Falando aos jornalistas, o porta-voz do Executivo de Maputo, Alberto Nkutumula, disse que a 33.ª sessão ordinária do Conselho de Ministros de Moçambique apreciou e aprovou igualmente o Orçamento para 2011, que estima em aproximadamente “128 mil milhões de meticais” as despesas públicas, que deverão ser cobertas em cerca de “54 mil milhões de meticais por recursos externos”.

As autoridades moçambicanas prevêem arrecadar receitas na ordem de 73, 2 mil milhões de meticais em 2011, disse o porta-voz do Conselho de Ministros.

“Quanto à Lei do Orçamento do Estado, no exercício de 2011, espera-se que o cenário macroeconómico se altere e que a inflação desacelere, reflectindo o aumento da produção interna de alimentos e, consequentemente, a redução das importações, a maior estabilidade do preço internacional de mercadorias e a manutenção da taxa de inflação na banda de um dígito”, disse Alberto Nkutumula.

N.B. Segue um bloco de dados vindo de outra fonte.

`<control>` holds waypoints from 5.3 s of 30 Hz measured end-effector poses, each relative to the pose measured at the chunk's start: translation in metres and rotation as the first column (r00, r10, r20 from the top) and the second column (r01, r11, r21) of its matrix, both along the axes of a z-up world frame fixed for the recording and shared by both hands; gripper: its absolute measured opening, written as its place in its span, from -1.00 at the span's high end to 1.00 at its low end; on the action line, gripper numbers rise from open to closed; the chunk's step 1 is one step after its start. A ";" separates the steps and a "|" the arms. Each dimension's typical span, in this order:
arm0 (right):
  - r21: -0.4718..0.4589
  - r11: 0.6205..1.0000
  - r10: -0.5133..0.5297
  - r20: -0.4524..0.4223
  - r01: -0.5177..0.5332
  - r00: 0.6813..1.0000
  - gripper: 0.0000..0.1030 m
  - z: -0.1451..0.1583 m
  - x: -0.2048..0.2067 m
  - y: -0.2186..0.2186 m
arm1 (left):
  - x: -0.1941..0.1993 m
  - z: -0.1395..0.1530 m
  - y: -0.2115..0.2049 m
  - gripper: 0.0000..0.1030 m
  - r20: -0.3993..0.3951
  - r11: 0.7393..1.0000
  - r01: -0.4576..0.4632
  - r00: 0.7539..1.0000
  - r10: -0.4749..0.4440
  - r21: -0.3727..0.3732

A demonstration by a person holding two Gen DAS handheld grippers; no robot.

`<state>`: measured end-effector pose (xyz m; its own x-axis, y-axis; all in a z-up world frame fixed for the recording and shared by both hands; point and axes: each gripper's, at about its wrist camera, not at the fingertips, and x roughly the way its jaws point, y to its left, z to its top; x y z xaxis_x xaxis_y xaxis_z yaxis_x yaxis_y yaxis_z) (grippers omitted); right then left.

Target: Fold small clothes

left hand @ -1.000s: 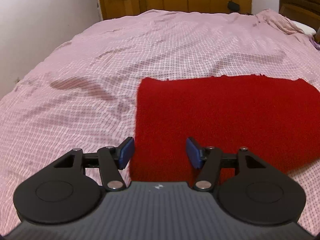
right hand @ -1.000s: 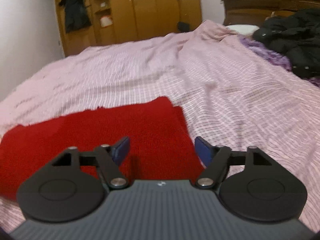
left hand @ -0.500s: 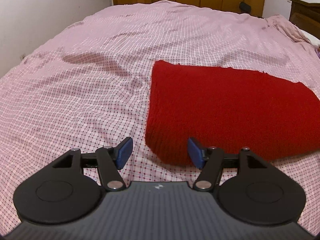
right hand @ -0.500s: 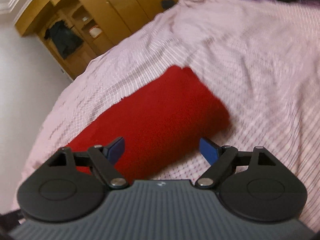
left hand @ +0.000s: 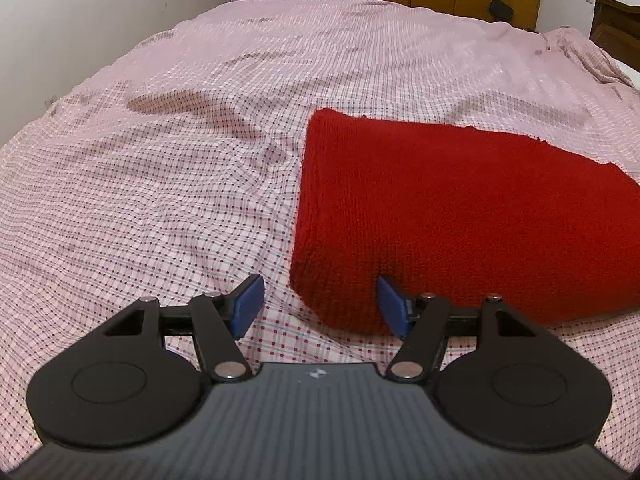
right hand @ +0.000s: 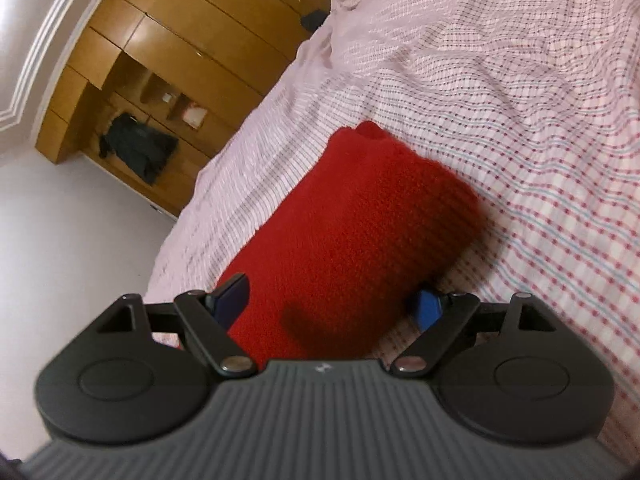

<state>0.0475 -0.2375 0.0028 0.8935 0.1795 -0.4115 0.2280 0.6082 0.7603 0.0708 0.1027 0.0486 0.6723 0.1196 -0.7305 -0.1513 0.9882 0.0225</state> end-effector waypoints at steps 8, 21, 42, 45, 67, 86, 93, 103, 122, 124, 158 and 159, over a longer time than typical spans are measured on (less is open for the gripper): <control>-0.014 0.999 -0.035 0.102 0.036 0.994 -0.62 -0.013 0.002 0.001 | 0.003 -0.001 0.001 -0.39 -0.016 1.000 -0.008 1.000 0.008 -0.004; -0.032 0.996 -0.087 0.056 0.089 0.995 0.29 -0.015 0.015 -0.006 | 0.003 -0.002 0.004 -0.41 -0.014 0.999 -0.031 0.999 0.030 -0.036; -0.430 0.902 0.038 0.125 0.019 0.991 0.38 0.071 0.027 0.046 | 0.004 0.026 0.038 -0.41 0.033 1.000 -0.008 0.999 0.008 -0.005; -0.489 0.872 0.077 0.142 0.002 0.987 0.38 0.084 0.029 0.061 | 0.007 0.031 0.042 -0.41 0.032 1.000 0.005 0.999 -0.006 0.013; -0.885 0.355 0.515 -0.084 -0.302 0.853 0.37 0.055 0.055 0.247 | -0.012 0.024 0.105 -0.41 0.026 0.994 -0.094 0.995 0.096 -0.059; -0.937 0.319 0.659 0.109 -0.145 0.744 0.44 0.075 0.016 0.267 | -0.036 0.019 0.147 -0.41 0.048 0.980 -0.162 0.985 0.169 -0.116; -0.956 0.165 0.707 -0.057 -0.243 0.705 0.30 0.044 0.001 0.284 | -0.044 0.019 0.149 -0.41 0.052 0.982 -0.154 0.986 0.160 -0.108; -0.848 0.368 0.729 0.009 -0.381 0.685 0.18 0.091 -0.034 0.238 | -0.047 0.040 0.135 -0.41 0.099 0.985 -0.096 0.989 0.110 -0.143; -0.476 0.812 0.359 -0.049 -0.338 0.932 0.13 0.073 0.057 0.125 | 0.040 0.067 0.057 -0.41 0.138 0.953 0.123 0.987 -0.088 -0.278; -0.457 0.815 0.368 -0.065 -0.356 0.927 0.13 0.065 0.067 0.123 | 0.052 0.056 0.052 -0.41 0.116 0.949 0.123 0.989 -0.093 -0.289; -0.155 0.794 0.582 -0.090 -0.588 0.808 -0.63 0.047 0.082 0.107 | 0.029 0.006 0.088 -0.47 0.030 0.940 0.005 1.000 0.006 -0.342; -0.122 0.794 0.588 -0.095 -0.596 0.803 -0.68 0.043 0.084 0.104 | 0.029 0.005 0.088 -0.47 0.030 0.939 0.005 1.000 0.006 -0.344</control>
<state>0.1318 -0.1335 0.0456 0.6089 0.6047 -0.5134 -0.1763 0.7342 0.6556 0.0998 0.1905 0.0538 0.6943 -0.1349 -0.7069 -0.1472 0.9349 -0.3230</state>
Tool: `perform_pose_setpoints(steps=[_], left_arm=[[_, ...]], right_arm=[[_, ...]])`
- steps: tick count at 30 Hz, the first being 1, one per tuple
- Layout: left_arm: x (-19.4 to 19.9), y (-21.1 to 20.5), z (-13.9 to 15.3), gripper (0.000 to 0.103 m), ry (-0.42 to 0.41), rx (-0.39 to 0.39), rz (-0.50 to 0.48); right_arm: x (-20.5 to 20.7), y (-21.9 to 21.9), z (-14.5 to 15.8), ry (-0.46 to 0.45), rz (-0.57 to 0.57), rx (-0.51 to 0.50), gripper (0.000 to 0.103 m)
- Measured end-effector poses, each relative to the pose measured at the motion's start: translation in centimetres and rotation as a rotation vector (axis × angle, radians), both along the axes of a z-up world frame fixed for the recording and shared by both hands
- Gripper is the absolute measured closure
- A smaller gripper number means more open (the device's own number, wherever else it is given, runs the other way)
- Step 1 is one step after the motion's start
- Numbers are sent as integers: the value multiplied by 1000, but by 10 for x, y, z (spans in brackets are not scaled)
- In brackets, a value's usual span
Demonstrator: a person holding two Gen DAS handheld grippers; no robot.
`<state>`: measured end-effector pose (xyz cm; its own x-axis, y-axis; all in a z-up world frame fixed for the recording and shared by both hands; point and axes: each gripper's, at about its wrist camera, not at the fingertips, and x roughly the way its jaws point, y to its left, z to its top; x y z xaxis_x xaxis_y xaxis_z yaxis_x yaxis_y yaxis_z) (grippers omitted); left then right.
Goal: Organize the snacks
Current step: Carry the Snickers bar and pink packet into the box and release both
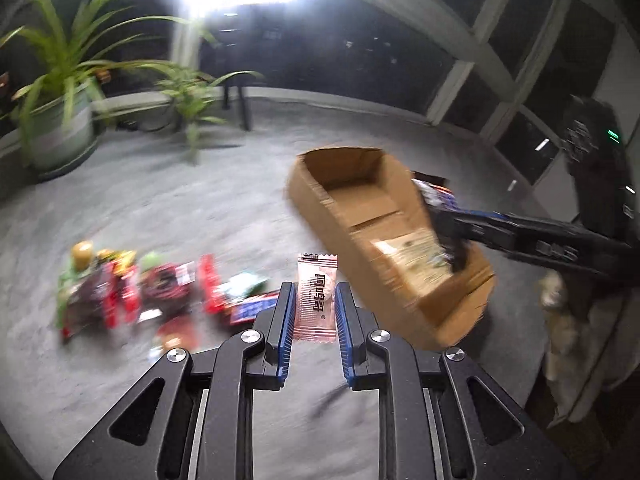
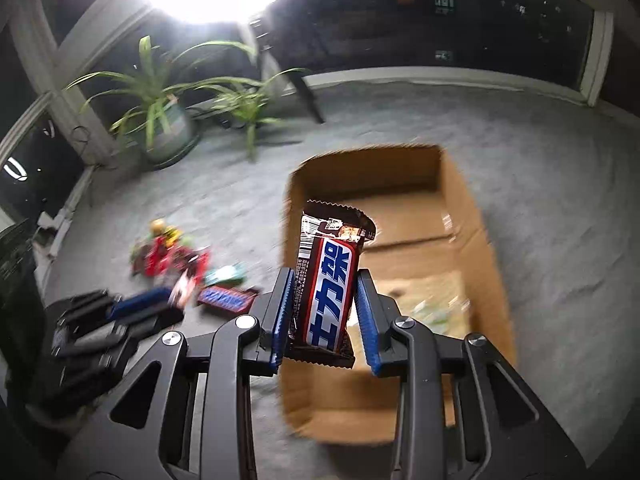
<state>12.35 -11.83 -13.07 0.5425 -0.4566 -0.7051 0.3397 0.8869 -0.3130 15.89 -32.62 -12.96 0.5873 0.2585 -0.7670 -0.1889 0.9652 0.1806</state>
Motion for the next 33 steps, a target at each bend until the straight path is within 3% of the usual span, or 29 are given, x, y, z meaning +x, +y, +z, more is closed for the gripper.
perform_pose_setpoints(steps=[8,14,26,33], left_arm=[[11,-80,0,85,8,-45,-111],[15,-111,-8,85,30,-39,-147],[20,-119,-9,83,44,-29,-138],[7,-95,0,83,21,-34,-101]], right_arm=[[39,-39,-12,24,-30,-26,71],[56,-57,-21,43,-36,-24,71],[61,-58,-23,44,-27,-41,71],[49,-56,-10,19,-28,-5,71]])
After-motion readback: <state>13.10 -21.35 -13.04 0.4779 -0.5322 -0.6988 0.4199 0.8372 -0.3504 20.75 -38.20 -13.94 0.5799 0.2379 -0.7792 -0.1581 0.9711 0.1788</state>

O porta-voz do Governo de Maputo disse que o Orçamento do Estado para o próximo ano “assenta na manutenção da estabilidade macroeconómica, no prosseguimento de acções com vista à redução da pobreza” e “implementação de mecanismos de execução da despesa pública que não afite negativamente o índice geral dos preços e a taxa de câmbio real afectiva”.

O reforço dos subsídios e apoio social, o incremento e melhoria da oferta de bens e serviços públicos essenciais à população, a promoção de incentivos ao investimento privado, com impacto na geração de emprego, também são algumas das linhas do orçamento de 2011.